2.1 Applying to a robot platform

Robotic mitral valve repair is usually done thorough a right thoracotomy; thus, intra-thoracic pathology such as previous right thoracotomy, severe pulmonary dysfunction, and chest deformity can be a contraindication [10]. Patients at risk for coronary artery disease should undergo a cardiac catheterization, and severe coronary artery disease requiring coronary artery bypass grafting is another contraindication of robotic mitral valve repair. In addition, significant pulmonary hypertension or severe right ventricular dysfunction is included to contraindications.

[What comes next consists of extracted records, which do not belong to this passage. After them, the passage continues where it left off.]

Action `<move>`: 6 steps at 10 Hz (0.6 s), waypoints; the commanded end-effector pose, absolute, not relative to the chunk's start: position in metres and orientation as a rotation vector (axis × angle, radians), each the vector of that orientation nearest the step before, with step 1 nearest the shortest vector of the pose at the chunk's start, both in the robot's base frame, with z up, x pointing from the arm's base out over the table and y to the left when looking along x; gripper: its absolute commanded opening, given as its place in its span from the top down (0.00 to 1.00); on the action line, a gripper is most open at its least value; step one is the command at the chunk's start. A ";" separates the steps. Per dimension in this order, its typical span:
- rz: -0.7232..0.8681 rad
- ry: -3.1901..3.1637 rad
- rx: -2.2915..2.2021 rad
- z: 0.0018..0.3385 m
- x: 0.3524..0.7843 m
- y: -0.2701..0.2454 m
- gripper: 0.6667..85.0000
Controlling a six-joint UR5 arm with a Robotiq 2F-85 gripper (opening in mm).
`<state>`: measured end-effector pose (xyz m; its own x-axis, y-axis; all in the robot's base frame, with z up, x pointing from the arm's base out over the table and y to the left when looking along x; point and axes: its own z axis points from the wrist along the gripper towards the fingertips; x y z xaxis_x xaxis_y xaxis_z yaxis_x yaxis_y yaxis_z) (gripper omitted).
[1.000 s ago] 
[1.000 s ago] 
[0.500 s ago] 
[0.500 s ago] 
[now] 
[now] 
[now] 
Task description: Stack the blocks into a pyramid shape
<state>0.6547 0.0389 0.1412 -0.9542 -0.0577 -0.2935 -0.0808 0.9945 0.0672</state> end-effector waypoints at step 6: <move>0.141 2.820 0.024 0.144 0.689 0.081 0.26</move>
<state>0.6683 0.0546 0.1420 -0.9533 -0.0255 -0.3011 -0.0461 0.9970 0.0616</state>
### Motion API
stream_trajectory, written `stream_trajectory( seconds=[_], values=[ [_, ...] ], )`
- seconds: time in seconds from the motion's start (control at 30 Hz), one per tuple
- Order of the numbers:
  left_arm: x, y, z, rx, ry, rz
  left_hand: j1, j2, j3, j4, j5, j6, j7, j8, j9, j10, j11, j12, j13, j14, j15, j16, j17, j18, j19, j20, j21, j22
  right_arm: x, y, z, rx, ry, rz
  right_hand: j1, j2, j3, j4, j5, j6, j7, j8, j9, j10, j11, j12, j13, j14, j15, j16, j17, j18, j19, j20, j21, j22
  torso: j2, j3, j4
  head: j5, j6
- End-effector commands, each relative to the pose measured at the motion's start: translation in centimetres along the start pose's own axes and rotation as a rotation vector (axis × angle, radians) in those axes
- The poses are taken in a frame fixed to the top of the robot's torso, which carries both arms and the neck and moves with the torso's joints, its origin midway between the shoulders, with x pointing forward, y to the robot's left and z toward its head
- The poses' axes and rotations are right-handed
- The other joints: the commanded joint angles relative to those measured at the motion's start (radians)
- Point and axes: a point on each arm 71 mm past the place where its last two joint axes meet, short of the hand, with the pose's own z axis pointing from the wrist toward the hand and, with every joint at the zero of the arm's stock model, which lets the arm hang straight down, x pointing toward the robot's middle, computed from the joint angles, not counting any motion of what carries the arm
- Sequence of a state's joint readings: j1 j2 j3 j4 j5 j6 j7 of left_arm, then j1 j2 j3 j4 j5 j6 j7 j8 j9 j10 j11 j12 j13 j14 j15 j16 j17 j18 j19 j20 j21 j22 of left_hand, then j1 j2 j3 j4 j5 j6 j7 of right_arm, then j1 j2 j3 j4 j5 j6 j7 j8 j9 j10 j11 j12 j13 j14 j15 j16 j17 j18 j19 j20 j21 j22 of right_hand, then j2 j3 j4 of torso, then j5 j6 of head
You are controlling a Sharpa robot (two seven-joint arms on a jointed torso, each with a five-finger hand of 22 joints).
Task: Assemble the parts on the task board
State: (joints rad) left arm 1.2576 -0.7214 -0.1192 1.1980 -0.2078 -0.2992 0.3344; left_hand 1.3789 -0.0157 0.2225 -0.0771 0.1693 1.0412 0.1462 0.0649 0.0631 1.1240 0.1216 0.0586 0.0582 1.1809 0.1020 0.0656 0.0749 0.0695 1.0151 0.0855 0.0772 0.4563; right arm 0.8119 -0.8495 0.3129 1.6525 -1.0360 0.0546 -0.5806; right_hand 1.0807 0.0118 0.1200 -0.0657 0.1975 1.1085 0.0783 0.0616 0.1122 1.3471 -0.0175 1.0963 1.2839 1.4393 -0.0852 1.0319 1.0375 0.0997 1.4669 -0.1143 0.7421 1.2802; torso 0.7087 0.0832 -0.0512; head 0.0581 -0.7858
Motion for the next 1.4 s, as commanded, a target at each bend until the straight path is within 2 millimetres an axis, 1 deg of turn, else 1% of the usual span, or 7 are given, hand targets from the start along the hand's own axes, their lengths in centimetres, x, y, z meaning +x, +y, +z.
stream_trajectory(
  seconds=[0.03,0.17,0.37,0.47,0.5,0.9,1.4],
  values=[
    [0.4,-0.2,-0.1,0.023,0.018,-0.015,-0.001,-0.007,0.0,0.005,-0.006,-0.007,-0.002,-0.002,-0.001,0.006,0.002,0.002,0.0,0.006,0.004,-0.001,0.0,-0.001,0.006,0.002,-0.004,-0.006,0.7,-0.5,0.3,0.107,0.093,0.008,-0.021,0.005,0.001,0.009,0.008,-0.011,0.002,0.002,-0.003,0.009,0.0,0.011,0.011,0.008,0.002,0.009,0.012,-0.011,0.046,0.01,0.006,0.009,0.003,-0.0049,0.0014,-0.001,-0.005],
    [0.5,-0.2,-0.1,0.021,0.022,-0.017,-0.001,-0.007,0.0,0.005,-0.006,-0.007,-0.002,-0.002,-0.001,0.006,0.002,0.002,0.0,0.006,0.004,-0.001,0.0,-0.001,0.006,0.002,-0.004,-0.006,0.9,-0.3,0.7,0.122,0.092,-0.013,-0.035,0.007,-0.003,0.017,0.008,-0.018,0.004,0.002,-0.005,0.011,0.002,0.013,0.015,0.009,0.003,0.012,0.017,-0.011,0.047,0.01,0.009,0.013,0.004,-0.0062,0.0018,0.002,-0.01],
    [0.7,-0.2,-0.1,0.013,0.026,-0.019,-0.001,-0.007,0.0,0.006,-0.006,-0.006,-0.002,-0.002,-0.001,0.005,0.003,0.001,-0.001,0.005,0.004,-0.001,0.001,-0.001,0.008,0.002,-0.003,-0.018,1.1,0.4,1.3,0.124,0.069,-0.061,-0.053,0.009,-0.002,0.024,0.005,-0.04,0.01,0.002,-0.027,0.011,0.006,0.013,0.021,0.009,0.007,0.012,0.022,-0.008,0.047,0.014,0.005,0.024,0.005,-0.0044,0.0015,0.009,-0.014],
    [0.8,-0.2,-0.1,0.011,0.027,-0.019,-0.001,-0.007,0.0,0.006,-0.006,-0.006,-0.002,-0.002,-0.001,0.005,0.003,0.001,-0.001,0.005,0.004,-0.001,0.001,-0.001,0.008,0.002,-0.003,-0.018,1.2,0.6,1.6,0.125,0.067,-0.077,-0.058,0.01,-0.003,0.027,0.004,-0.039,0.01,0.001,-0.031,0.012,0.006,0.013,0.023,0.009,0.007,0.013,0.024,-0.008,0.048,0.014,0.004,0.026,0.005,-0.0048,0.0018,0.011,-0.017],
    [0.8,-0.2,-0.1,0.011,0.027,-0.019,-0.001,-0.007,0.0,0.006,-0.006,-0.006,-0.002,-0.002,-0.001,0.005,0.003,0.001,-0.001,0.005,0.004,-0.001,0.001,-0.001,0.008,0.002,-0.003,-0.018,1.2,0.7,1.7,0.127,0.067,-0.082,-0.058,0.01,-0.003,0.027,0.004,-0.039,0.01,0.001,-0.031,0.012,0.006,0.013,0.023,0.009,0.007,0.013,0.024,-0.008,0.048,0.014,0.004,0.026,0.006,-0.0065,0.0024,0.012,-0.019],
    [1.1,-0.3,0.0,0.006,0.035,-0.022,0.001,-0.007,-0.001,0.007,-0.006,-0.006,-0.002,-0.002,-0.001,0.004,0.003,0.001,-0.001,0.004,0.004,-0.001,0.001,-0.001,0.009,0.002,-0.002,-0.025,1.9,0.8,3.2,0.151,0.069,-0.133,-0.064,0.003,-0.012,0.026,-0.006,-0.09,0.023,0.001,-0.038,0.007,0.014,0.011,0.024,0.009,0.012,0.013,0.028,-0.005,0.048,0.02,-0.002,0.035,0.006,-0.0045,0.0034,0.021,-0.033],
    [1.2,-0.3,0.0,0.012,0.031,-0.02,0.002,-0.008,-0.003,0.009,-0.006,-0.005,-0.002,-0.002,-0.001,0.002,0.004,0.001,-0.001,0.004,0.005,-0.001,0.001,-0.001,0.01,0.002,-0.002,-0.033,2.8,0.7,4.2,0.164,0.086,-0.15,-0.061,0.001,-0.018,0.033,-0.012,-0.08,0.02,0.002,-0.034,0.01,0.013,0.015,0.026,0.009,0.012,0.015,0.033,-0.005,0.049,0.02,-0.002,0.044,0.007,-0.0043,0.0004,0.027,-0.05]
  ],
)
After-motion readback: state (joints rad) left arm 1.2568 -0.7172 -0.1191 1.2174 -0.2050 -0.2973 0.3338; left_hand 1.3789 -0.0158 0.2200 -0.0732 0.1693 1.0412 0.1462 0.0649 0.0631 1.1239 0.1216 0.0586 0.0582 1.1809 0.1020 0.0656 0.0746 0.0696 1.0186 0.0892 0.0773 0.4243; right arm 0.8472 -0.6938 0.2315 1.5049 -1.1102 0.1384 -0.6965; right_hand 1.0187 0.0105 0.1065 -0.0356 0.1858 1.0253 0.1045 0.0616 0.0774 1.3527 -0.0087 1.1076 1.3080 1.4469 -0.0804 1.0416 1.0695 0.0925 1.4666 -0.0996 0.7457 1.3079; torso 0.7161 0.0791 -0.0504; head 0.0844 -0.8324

Usually, robotic mitral valve repair is done with a 5- to 6-cm right thoracotomy [11]. A specific attention should be paid for inserting robotic instruments into the right chest. The insertion of service ports can injure the right lung, vessels, diaphragm, liver, and mediastinal structures. Figure 1 shows our regular setup for robotic instruments. The thoracotomy is made through fourth or fifth intercostal space. We carefully review the preoperative computer tomography and decide which intercostal space would give us the best exposure for mitral valve. The port for left arm is usually inserted through second or third intercostal space. The port for left atrial retractor is usually inserted through the same intercostal space with thoracotomy. The port for right arm is usually inserted through sixth or seventh intercostal space. The camera port is inserted one higher intercostal space than thoracotomy.

Figure 1.

The picture of a standard setup for robotic mitral valve surgery.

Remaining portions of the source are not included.